Recognition site of Escherichia coli B restriction enzyme on ϕXsB1 and simian virus 40 DNAs: An interrupted sequence

James A Lautenberger *, Nancy Chen Kan *, David Lackey , Stuart Linn , Marshall H Edgell *, Clyde A Hutchison III *
PMCID: PMC392534  PMID: 209460

Abstract

Methyl groups placed on ϕXsB1 replicative form DNA by the Escherichia coli B modification enzyme are located in the overlap between fragments Mbo II-3 and Alu I-2, a 61-base-pair DNA segment. Mutations that led to loss of susceptibility to restriction by E. coli B occurred within this segment at three positions spanning 14 nucleotides. A sequence difference between ϕXsB1 and ϕXam3cs70, a ϕX174 strain not restricted by E. coli B, occurs at one of these positions. The site on simian virus 40 DNA methylated by the modification enzyme is located in the 115-base-pair overlap between fragments Hae III-I and Alu I-G. The sequences of these segments of ϕXsB1 and simian virus 40 DNA and two regions of phage f1 DNA recognized by the E. coli B restriction enzyme [Ravetch, J. V., Horiuchi, K. & Zinder, N. D. (1978) Proc. Natl. Acad. Sci. USA 75, 2266-2270] contain a homology of nine bases in the configuration:

5′-T-G-A... 8N... T-G-C-T... 9N... T-N-N-T-3′.

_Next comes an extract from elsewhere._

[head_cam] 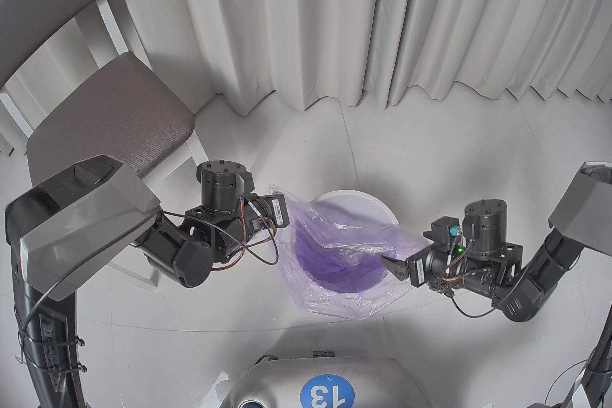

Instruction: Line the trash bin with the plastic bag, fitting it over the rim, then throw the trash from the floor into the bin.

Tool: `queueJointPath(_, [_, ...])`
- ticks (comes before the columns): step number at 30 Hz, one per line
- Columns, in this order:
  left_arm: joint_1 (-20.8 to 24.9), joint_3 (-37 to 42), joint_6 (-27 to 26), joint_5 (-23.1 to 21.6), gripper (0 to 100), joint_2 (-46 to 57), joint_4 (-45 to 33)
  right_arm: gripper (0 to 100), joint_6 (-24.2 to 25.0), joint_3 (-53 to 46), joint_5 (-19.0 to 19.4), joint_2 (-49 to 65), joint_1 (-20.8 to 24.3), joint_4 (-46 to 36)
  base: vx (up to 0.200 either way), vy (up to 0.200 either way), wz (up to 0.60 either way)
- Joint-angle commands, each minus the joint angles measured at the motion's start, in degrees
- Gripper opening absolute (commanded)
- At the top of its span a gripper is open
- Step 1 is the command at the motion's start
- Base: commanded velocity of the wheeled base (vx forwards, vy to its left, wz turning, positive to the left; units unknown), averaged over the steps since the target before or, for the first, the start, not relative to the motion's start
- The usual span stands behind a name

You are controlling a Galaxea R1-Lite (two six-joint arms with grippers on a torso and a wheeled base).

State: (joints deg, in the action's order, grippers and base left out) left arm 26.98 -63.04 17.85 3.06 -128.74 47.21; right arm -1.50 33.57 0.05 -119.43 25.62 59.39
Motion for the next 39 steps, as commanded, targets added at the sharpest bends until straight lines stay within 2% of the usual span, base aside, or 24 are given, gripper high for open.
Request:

The sequence 5′-T-G-A... 8N... T-G-C-T-3′ may constitute the restriction enzyme recognition site since it does not occur in ϕXam3cs70 DNA and occurs only once in simian virus 40 DNA, and since all observed mutations leading to loss of the site occur at one of the bases specified by this sequence. Analysis of the sequence of ϕXam3cs70 showed that if no other residues are recognized, all seven of these bases are essential for recognition and the interval between the two groups of specified bases must be precisely eight.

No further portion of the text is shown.